Event Loop, Streams & Architecture — Node.js Handbook

TL;DR

Node.js is single-threaded with an event loop for async I/O.
Event loop phases: Timers → I/O Callbacks → Poll → Check → Close.
Streams process data in chunks (don't load entire file into memory).
Worker Threads for CPU-heavy tasks (don't block the event loop).

Step 1: The Event Loop

The event loop is what makes Node.js possible — it's how a single-threaded runtime handles thousands of concurrent connections without spawning a thread per request (like Java/C# did traditionally). Ryan Dahl created Node.js in 2009 specifically because he was frustrated with Apache's thread-per-connection model that collapsed under 10K concurrent connections. The event loop delegates I/O to the OS kernel (using epoll/kqueue/IOCP) and processes callbacks when work completes. Understanding its phases is critical for debugging timing issues and preventing the cardinal sin of Node: blocking the event loop.

   ┌───────────────────────────┐
┌─→│         timers             │ ← setTimeout, setInterval
│  └─────────────┬─────────────┘
│  ┌─────────────┴─────────────┐
│  │     pending callbacks      │ ← I/O callbacks deferred
│  └─────────────┬─────────────┘
│  ┌─────────────┴─────────────┐
│  │       idle, prepare        │ ← internal use
│  └─────────────┬─────────────┘
│  ┌─────────────┴─────────────┐
│  │          poll              │ ← I/O events (most work happens here)
│  └─────────────┬─────────────┘
│  ┌─────────────┴─────────────┐
│  │          check             │ ← setImmediate
│  └─────────────┬─────────────┘
│  ┌─────────────┴─────────────┐
└──│      close callbacks       │ ← socket.on('close')
   └───────────────────────────┘

process.nextTick → runs BETWEEN each phase (highest priority)
Promises (.then) → microtask queue (after nextTick, before next phase)

Execution Order Quiz

console.log('1 - sync');

setTimeout(() => console.log('2 - timeout'), 0);
setImmediate(() => console.log('3 - immediate'));

Promise.resolve().then(() => console.log('4 - promise'));
process.nextTick(() => console.log('5 - nextTick'));

console.log('6 - sync');

// Output:
// 1 - sync
// 6 - sync
// 5 - nextTick       (microtask - highest priority)
// 4 - promise        (microtask - after nextTick)
// 2 - timeout        (timer phase) — OR 3 first (order not guaranteed at top level)
// 3 - immediate      (check phase)

Don't Block the Event Loop

// ❌ BAD — blocks the event loop (no other requests processed)
app.get('/hash', (req, res) => {
  const hash = crypto.pbkdf2Sync(password, salt, 100000, 64, 'sha512');
  res.json({ hash: hash.toString('hex') });
});

// ✅ GOOD — async version (event loop stays free)
app.get('/hash', async (req, res) => {
  const hash = await new Promise((resolve, reject) => {
    crypto.pbkdf2(password, salt, 100000, 64, 'sha512', (err, key) => {
      if (err) reject(err);
      else resolve(key);
    });
  });
  res.json({ hash: hash.toString('hex') });
});

// ✅ BETTER — worker thread for CPU-heavy work
const { Worker } = require('worker_threads');
app.get('/hash', async (req, res) => {
  const result = await runInWorker('./hash-worker.js', { password, salt });
  res.json(result);
});

Step 2: Streams — Process Data Efficiently

Streams were built into Node.js because the naive approach to file/network I/O (read everything into memory, then process) breaks catastrophically with large data.

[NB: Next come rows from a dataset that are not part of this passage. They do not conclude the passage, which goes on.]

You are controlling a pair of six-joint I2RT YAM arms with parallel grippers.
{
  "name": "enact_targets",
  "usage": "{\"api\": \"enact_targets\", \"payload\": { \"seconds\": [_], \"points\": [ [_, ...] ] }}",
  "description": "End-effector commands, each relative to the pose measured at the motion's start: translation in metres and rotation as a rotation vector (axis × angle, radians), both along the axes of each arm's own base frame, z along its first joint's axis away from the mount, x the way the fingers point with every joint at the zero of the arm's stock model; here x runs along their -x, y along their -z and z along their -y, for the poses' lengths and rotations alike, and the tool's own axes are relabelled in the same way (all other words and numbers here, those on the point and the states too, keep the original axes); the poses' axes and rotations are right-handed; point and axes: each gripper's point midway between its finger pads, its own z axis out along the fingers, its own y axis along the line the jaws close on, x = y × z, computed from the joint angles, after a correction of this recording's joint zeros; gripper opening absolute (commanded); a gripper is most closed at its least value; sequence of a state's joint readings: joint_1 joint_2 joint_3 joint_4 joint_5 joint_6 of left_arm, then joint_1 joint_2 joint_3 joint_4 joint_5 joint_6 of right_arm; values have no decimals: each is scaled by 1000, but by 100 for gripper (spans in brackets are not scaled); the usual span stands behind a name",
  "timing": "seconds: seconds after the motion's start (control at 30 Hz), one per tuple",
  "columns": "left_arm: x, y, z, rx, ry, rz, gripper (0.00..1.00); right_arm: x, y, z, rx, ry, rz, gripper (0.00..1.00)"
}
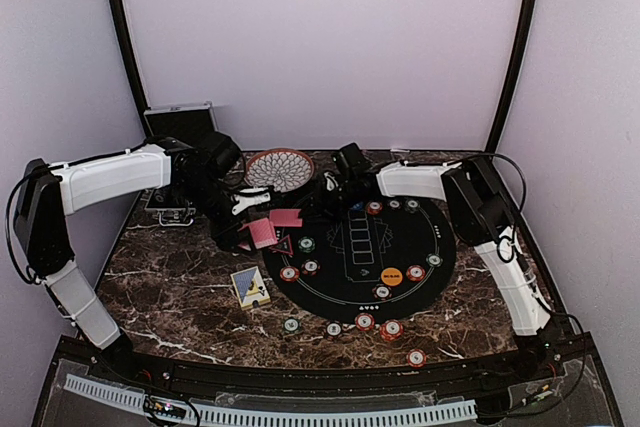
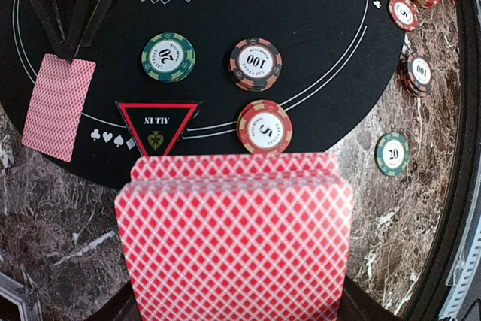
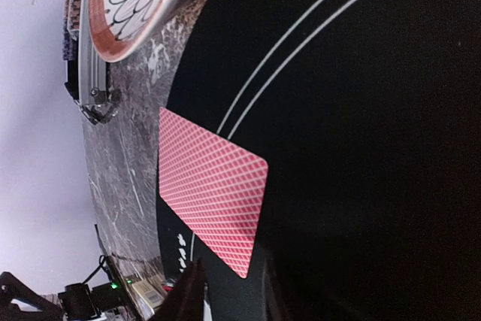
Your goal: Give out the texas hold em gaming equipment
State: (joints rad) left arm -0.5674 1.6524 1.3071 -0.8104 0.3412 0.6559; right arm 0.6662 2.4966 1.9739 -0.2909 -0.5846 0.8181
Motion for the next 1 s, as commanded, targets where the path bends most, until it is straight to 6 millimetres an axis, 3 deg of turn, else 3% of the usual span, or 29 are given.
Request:
{"api": "enact_targets", "payload": {
  "seconds": [0.0,0.17,0.27,0.47,0.63,0.97],
  "points": [
    [8,-14,0,32,22,1,7,-2,-9,5,71,-9,82,35],
    [6,-15,-1,27,22,6,7,0,-27,17,111,-6,135,45],
    [4,-15,0,28,17,13,7,10,-50,19,55,-9,161,56],
    [-3,-14,3,33,13,33,6,46,-95,15,-145,-58,145,76],
    [-8,-15,7,39,14,38,6,79,-119,5,-307,-125,78,80],
    [-11,-20,11,54,14,37,6,111,-125,-24,-345,-220,60,83]
  ]
}}
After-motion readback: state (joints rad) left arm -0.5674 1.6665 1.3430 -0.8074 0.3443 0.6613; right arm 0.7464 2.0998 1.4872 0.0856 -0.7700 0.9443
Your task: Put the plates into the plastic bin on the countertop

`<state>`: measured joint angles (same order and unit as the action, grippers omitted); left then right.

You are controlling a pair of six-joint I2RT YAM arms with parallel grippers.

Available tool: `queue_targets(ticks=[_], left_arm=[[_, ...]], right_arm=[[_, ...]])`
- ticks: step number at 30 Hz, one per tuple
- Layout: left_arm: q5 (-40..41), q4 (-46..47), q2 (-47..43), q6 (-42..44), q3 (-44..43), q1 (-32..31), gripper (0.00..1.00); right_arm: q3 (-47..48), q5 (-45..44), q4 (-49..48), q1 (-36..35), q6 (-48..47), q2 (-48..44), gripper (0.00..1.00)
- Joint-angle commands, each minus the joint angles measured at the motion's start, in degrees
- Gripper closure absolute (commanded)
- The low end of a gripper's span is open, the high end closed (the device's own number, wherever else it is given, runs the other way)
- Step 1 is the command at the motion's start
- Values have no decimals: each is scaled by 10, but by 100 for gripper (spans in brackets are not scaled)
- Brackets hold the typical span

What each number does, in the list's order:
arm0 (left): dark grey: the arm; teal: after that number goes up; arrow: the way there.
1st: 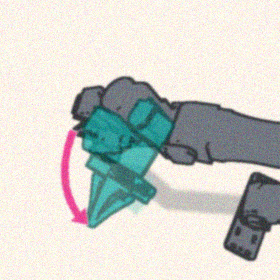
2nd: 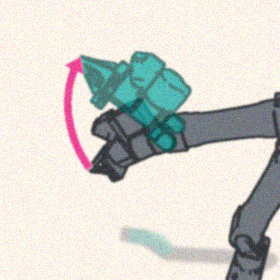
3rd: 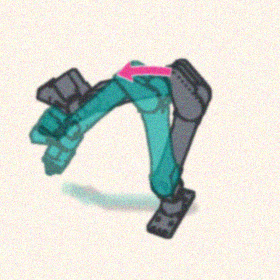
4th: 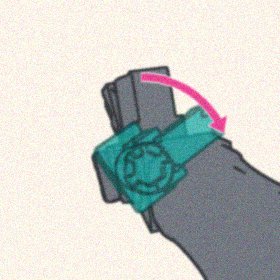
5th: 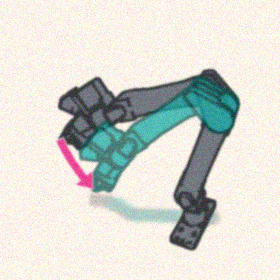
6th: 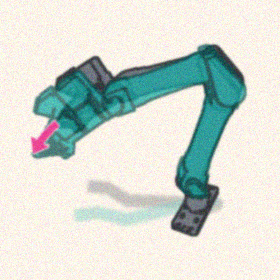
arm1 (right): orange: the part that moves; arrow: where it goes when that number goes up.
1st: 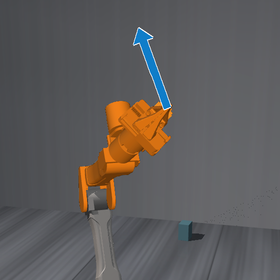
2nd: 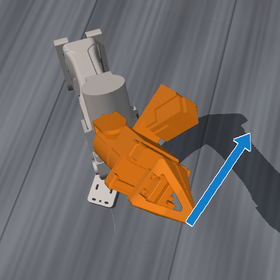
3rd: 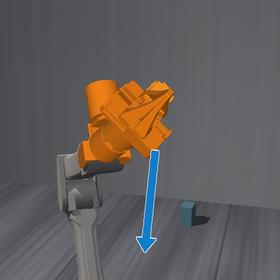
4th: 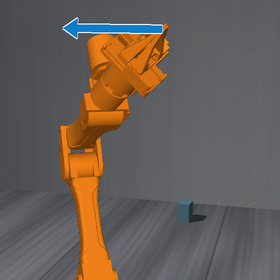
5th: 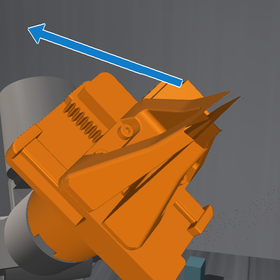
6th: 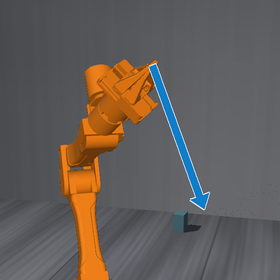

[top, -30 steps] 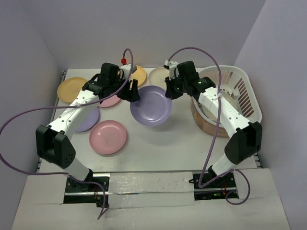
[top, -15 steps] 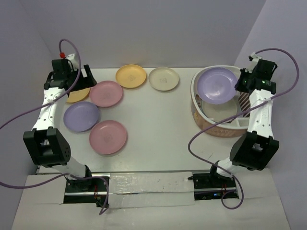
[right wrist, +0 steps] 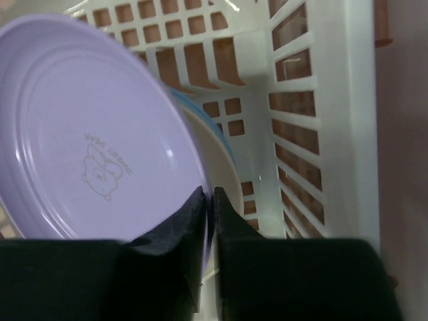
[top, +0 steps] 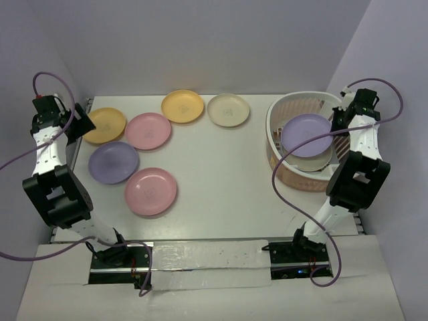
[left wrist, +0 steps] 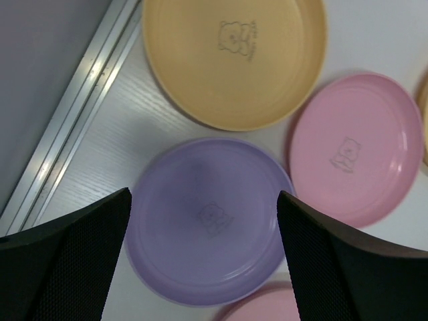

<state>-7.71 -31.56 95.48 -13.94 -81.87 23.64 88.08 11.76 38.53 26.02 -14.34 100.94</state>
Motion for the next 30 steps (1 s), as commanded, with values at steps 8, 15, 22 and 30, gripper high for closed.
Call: queue_targets(ticks=[8, 15, 22, 30], left_arm=[[41, 63, 103, -1, -43, 29, 6], [20, 85, 205, -9, -112, 24, 11], [44, 116, 267, -12, -146, 2, 20], [69, 100, 326, -31, -188, -5, 43]], right_arm=[[22, -21, -21, -24, -40, -29, 27], [2, 37, 6, -112, -52, -130, 0], [18, 54, 36, -210, -33, -189, 0], [53, 63, 58, -290, 1, -205, 0]])
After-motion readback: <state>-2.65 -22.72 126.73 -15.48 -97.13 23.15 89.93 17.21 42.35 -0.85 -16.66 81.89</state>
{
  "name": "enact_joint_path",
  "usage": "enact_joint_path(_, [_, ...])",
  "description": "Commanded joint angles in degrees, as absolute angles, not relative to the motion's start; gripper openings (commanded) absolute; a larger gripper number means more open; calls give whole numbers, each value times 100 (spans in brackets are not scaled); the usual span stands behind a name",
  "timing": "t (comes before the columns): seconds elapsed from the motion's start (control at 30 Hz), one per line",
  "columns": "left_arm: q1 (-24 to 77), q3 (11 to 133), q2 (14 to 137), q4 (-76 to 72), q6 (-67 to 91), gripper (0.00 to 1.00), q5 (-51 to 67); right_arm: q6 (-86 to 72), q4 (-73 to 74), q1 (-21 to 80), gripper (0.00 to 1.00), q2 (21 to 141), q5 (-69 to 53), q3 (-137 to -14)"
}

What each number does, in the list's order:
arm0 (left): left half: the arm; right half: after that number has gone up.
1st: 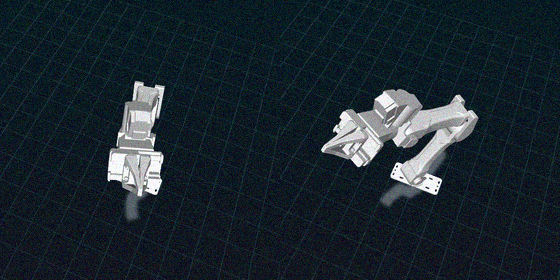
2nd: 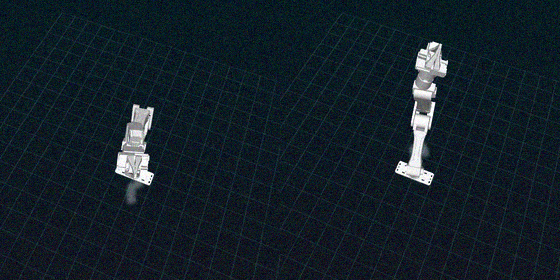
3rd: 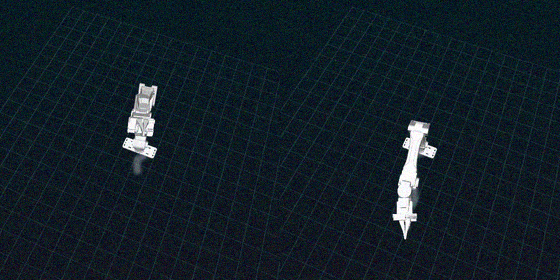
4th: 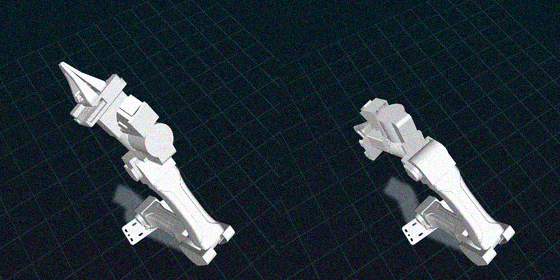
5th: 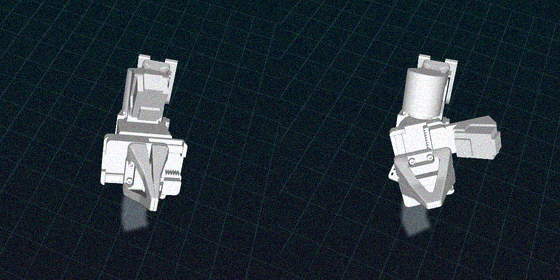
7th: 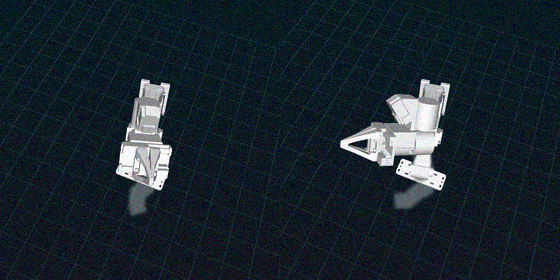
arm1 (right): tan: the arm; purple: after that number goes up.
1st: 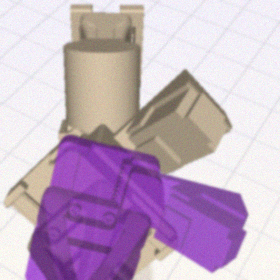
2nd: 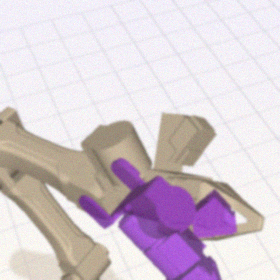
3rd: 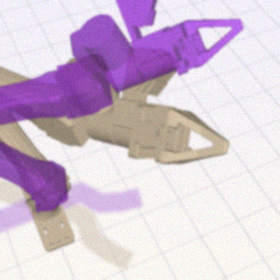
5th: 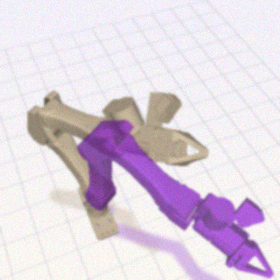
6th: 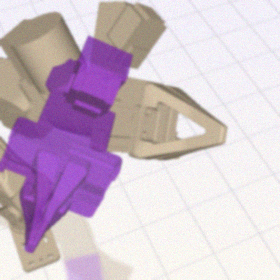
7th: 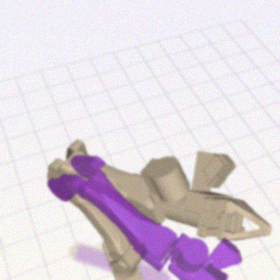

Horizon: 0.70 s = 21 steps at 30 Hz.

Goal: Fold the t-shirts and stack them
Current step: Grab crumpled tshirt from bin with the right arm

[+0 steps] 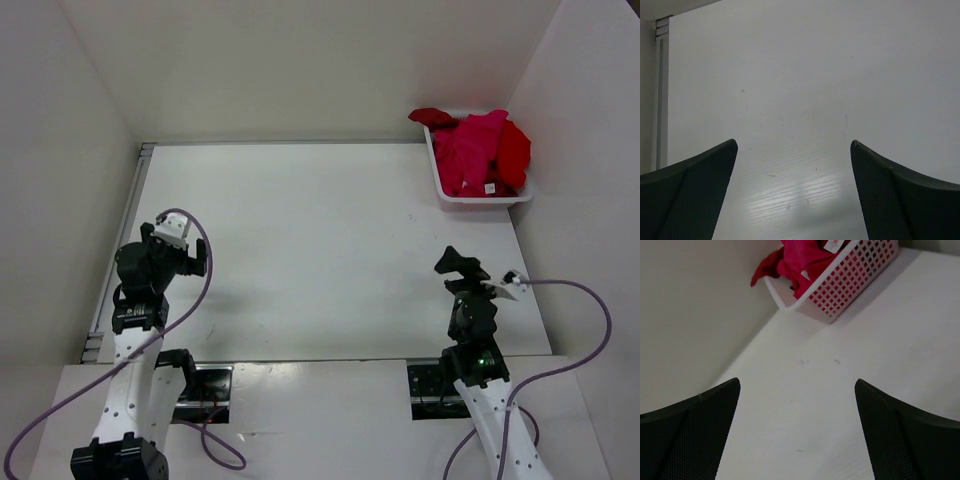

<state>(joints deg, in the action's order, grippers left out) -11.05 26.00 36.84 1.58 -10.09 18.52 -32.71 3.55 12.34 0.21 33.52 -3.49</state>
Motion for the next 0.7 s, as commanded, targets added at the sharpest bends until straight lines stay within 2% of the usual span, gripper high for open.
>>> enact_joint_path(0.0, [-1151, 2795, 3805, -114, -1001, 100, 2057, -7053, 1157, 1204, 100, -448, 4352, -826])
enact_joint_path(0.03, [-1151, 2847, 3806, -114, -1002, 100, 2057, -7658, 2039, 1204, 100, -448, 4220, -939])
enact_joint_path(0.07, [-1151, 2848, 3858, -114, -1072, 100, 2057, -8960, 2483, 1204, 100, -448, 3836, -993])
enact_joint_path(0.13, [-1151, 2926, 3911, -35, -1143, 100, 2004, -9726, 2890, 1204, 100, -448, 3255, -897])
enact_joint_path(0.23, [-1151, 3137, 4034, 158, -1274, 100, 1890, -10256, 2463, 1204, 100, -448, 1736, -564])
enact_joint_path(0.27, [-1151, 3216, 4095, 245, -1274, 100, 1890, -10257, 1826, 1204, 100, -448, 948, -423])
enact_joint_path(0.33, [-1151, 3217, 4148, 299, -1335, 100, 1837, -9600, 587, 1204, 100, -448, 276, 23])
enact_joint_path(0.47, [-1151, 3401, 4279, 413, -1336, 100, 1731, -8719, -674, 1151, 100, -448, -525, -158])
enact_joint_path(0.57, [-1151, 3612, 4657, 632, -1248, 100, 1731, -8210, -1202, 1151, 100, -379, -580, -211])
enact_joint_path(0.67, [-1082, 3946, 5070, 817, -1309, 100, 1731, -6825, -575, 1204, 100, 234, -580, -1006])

A 2GB file read with readFileSync consumes 2GB of RAM; a stream processes it in 64KB chunks with constant memory. Streams are the backbone of Node.js: HTTP requests/responses are streams, file I/O uses streams, compression uses streams. They're how Node handles gigabytes of data on a server with 512MB of RAM. The pipeline() API from Node 10+ is the modern way to chain them safely with proper error handling.

Why Streams?

// ❌ BAD — loads entire 2GB file into memory
const data = fs.readFileSync('huge-file.csv');
process(data); // Memory usage: 2GB+

// ✅ GOOD — processes chunk by chunk (constant memory ~64KB)
const stream = fs.createReadStream('huge-file.csv');
stream.on('data', (chunk) => process(chunk));
stream.on('end', () => console.log('Done'));

Stream Types

Type	Purpose	Example
Readable	Source of data	`fs.createReadStream`, `http.IncomingMessage`
Writable	Destination for data	`fs.createWriteStream`, `http.ServerResponse`
Transform	Modify data passing through	`zlib.createGzip()`, custom parsers
Duplex	Both readable and writable	`net.Socket`, WebSocket

Piping (Connect Streams)

const fs = require('fs');
const zlib = require('zlib');
const { pipeline } = require('stream/promises');

// Compress a file: read → gzip → write
await pipeline(
  fs.createReadStream('input.log'),      // Readable
  zlib.createGzip(),                     // Transform
  fs.createWriteStream('input.log.gz')   // Writable
);

// HTTP file download with compression
app.get('/download/:file', (req, res) => {
  res.setHeader('Content-Encoding', 'gzip');
  pipeline(
    fs.createReadStream(`./files/${req.params.file}`),
    zlib.createGzip(),
    res  // res is a Writable stream!
  );
});

Custom Transform Stream

const { Transform } = require('stream');

// CSV line parser
const csvParser = new Transform({
  objectMode: true,
  transform(chunk, encoding, callback) {
    const lines = chunk.toString().split('\n');
    for (const line of lines) {
      if (line.trim()) {
        const [name, age, city] = line.split(',');
        this.push({ name, age: parseInt(age), city });
      }
    }
    callback();
  }
});

// Usage
fs.createReadStream('data.csv')
  .pipe(csvParser)
  .on('data', (record) => console.log(record));

Step 3: Error Handling Patterns

Error handling in Node.js is notoriously tricky because errors can occur in three contexts: synchronous code (try/catch), callbacks (error-first pattern), and Promises/async-await. An unhandled rejection or uncaught exception crashes the entire process — taking down every connected user. These patterns exist because production Node.js apps need to distinguish operational errors (user sent bad data, network timeout) from programmer errors (undefined is not a function), handle each differently, and shut down gracefully when recovery is impossible.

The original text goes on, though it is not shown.